The novel is a biography of a hero who has worshiped authority since childhood: a father, a teacher, a policeman. The author uses biographical details to enhance the nature of the hero; He is a slave and a despot at the same time. At the root of his psychology lies cringing and a thirst for power to humiliate the weak. The story of the hero fixes his constantly changing social position (second style!). The mechanistic nature of actions, gestures, words of the hero - convey the automatism, the mechanistic nature of society.

The author creates an image according to the laws of caricature, deliberately shifting the proportions, sharpening and exaggerating the characteristics of the characters. The heroes of G. Mann are characterized by the mobility of masks = caricature. All of the above in the aggregate is G. Mann's ʼʼgeometrical cmʼʼ as one of the variants of conventionality: the author balances on the verge of authenticity and implausibility.

Lion Feuchtwanger(1884 - 1954) - a philosopher who was interested in the East. He became famous for his historical and social novels. In his work, the historical novel, more than the social novel, depended on the technique of the intellectual novel.
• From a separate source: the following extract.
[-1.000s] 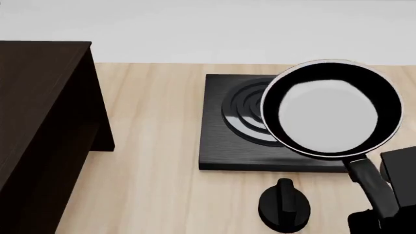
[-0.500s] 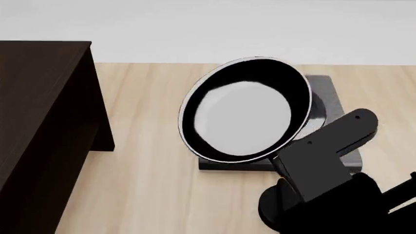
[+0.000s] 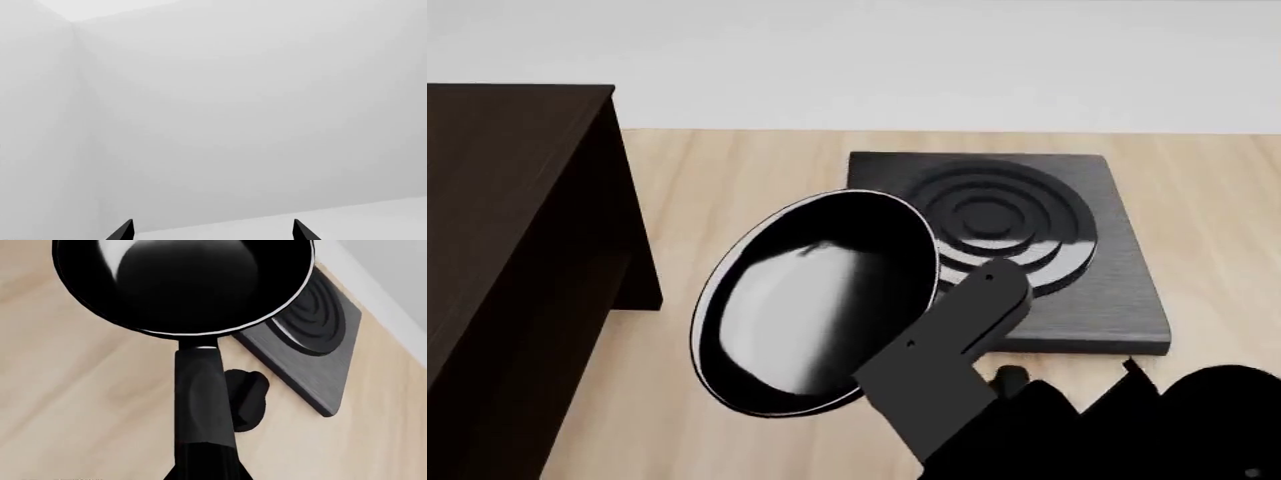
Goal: Put the frying pan under the cabinet shelf.
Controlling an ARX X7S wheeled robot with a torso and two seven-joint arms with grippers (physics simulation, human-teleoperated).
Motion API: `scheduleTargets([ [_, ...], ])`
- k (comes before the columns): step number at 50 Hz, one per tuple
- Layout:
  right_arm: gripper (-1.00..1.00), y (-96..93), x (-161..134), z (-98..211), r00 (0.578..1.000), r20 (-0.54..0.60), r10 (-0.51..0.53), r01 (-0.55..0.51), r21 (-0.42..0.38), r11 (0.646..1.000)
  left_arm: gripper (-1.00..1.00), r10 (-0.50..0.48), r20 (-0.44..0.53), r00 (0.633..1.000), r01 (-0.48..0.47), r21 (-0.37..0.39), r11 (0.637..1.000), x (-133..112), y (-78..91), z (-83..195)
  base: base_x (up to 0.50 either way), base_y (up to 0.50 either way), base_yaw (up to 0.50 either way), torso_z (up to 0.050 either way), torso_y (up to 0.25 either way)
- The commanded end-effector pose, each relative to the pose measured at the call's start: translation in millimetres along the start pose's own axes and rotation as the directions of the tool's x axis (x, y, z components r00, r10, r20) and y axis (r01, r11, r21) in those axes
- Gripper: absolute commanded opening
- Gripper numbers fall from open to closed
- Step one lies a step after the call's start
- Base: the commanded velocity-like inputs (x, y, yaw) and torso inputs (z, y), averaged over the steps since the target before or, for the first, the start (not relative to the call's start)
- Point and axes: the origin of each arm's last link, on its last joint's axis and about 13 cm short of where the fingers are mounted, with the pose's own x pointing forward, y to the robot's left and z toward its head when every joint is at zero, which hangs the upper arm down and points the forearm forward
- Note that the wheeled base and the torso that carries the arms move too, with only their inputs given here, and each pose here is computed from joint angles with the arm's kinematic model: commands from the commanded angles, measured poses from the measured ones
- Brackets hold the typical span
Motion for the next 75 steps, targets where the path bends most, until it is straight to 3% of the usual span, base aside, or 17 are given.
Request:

Common features

* Transferring modern problems that concern the writer to the situation of the distant past, modeling them in a historical plot - modernizing history (historically reliable plot, facts, description of life, national flavor, to which modern problems are introduced to the relationship of the characters).

* Historically costumed modernity, a novel of streaks and allegories, where modern events and faces of ʼʼFalse Neroʼʼ - L. Feuchtwanger, ʼʼActs of Mr. Julius Caesarʼʼ B Brecht are depicted in a conditional historical shell.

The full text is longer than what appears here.